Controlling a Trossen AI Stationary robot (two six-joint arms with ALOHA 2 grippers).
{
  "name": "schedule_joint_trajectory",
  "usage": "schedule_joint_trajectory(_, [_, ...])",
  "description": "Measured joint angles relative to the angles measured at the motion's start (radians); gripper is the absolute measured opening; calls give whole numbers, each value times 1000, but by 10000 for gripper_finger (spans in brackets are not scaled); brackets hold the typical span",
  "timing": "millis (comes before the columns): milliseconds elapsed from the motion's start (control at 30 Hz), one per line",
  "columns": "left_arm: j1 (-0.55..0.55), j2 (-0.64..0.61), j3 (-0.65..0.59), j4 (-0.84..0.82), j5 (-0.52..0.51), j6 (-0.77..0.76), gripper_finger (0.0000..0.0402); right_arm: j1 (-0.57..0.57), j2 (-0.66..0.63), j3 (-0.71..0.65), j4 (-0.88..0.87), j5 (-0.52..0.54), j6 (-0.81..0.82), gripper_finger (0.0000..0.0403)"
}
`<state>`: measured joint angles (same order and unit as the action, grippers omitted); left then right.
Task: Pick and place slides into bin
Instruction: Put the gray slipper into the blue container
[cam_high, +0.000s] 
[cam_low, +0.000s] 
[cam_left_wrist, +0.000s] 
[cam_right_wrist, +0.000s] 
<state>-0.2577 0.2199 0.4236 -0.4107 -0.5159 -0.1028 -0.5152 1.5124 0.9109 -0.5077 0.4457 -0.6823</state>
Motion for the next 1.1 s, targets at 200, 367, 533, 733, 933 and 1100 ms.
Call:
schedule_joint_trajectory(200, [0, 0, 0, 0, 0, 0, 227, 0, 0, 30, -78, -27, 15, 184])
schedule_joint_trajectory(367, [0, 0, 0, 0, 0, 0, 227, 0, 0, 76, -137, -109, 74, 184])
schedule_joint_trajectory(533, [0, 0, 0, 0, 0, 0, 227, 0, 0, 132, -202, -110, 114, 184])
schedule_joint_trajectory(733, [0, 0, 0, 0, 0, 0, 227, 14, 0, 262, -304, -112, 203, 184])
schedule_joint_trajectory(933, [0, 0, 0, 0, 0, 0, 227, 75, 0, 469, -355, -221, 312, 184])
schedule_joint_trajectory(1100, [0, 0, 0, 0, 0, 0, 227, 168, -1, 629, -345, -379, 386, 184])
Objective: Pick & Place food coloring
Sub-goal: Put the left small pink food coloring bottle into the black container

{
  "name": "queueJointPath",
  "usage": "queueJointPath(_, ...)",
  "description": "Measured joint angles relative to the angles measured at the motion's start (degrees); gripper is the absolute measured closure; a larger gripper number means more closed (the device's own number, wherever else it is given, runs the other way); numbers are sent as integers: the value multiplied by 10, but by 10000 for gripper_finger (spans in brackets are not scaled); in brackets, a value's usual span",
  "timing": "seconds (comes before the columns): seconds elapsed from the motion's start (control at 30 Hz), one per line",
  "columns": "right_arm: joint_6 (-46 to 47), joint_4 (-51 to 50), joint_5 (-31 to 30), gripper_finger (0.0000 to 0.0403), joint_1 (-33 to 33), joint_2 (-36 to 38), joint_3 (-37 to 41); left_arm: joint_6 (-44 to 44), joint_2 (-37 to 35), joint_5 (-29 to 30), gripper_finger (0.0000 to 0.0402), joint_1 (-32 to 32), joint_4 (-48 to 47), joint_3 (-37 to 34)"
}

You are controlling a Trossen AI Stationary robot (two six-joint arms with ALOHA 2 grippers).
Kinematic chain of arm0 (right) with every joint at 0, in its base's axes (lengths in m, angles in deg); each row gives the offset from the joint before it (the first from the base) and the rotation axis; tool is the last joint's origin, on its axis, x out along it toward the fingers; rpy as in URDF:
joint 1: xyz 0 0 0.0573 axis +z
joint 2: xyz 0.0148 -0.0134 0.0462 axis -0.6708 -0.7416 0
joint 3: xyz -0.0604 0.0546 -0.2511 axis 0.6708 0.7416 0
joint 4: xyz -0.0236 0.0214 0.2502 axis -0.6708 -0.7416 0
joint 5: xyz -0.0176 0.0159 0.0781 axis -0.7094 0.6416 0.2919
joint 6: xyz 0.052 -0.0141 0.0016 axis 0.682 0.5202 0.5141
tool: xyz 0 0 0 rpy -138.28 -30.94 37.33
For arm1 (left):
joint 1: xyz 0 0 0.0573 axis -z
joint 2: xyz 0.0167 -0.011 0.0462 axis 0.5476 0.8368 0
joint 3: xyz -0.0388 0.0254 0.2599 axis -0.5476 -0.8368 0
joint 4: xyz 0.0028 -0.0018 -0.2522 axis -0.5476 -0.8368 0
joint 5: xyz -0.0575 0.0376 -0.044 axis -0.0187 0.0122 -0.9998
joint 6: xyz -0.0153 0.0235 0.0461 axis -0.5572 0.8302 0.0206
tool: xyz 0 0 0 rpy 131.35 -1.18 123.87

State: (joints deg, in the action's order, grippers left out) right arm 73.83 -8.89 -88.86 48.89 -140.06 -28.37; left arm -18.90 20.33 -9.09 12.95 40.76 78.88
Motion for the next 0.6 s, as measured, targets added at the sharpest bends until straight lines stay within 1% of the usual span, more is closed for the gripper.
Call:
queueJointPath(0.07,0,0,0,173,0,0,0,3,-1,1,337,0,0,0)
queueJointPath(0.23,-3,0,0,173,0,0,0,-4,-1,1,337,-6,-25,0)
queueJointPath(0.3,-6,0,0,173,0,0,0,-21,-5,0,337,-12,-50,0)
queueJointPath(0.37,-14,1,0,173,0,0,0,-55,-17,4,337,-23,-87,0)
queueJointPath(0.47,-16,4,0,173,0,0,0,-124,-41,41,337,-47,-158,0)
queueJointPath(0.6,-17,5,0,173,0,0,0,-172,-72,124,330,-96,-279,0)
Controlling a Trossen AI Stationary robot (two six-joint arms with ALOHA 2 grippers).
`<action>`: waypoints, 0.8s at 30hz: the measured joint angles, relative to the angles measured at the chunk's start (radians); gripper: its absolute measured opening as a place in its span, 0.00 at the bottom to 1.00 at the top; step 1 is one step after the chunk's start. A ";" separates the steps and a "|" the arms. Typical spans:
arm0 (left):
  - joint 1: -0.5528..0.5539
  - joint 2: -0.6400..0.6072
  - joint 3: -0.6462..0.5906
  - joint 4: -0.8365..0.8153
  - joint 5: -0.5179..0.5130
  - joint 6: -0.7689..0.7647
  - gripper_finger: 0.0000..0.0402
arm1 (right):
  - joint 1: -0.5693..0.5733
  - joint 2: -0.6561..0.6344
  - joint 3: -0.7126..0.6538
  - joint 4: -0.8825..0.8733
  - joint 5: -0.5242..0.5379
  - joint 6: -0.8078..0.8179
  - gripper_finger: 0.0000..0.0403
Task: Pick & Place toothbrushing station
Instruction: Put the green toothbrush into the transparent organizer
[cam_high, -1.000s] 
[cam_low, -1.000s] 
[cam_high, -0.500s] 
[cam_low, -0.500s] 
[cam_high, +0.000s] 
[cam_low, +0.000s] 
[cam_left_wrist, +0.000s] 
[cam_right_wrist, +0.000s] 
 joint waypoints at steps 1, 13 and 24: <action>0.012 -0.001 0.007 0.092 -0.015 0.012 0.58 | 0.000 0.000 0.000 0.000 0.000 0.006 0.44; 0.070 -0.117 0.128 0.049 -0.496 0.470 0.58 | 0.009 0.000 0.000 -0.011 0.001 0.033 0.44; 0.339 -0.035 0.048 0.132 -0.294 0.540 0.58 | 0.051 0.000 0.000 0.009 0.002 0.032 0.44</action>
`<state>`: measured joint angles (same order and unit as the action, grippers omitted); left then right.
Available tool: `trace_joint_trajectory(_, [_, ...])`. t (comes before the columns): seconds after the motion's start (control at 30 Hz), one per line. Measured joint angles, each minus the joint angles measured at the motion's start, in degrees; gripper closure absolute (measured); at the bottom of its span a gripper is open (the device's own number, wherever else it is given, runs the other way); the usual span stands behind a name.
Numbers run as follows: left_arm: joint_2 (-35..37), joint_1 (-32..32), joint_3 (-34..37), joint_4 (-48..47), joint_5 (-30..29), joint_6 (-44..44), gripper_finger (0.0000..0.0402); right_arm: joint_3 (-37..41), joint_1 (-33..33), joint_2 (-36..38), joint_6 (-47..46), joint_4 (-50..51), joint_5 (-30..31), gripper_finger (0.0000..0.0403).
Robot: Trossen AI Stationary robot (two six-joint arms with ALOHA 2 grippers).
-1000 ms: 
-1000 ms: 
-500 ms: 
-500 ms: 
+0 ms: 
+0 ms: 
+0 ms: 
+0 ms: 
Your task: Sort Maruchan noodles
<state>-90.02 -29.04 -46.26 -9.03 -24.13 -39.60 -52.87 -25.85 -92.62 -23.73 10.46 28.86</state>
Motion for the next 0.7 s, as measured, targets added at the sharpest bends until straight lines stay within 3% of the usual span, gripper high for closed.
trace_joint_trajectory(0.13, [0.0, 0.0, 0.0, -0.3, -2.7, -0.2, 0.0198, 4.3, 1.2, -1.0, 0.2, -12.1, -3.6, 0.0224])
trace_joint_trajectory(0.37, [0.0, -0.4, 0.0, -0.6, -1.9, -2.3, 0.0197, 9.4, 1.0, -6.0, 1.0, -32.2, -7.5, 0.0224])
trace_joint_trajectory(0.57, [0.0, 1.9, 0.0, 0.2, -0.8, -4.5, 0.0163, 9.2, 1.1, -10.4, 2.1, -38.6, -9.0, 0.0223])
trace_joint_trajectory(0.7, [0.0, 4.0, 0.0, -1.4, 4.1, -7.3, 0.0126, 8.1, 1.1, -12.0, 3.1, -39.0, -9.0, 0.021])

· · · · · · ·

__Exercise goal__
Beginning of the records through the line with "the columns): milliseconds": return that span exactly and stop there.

__Written solution__
Controlling a Trossen AI Stationary robot (two six-joint arms with ALOHA 2 grippers).
{
  "name": "schedule_joint_trajectory",
  "usage": "schedule_joint_trajectory(_, [_, ...])",
  "description": "Measured joint angles relative to the angles measured at the motion's start (radians); gripper is the absolute measured opening; calls give whole numbers, each value times 1000, but by 10000 for gripper_finger (spans in brackets are not scaled); brackets hold the typical span",
  "timing": "millis (comes before the columns): milliseconds elapsed from the motion's start (control at 30 Hz), one per line",

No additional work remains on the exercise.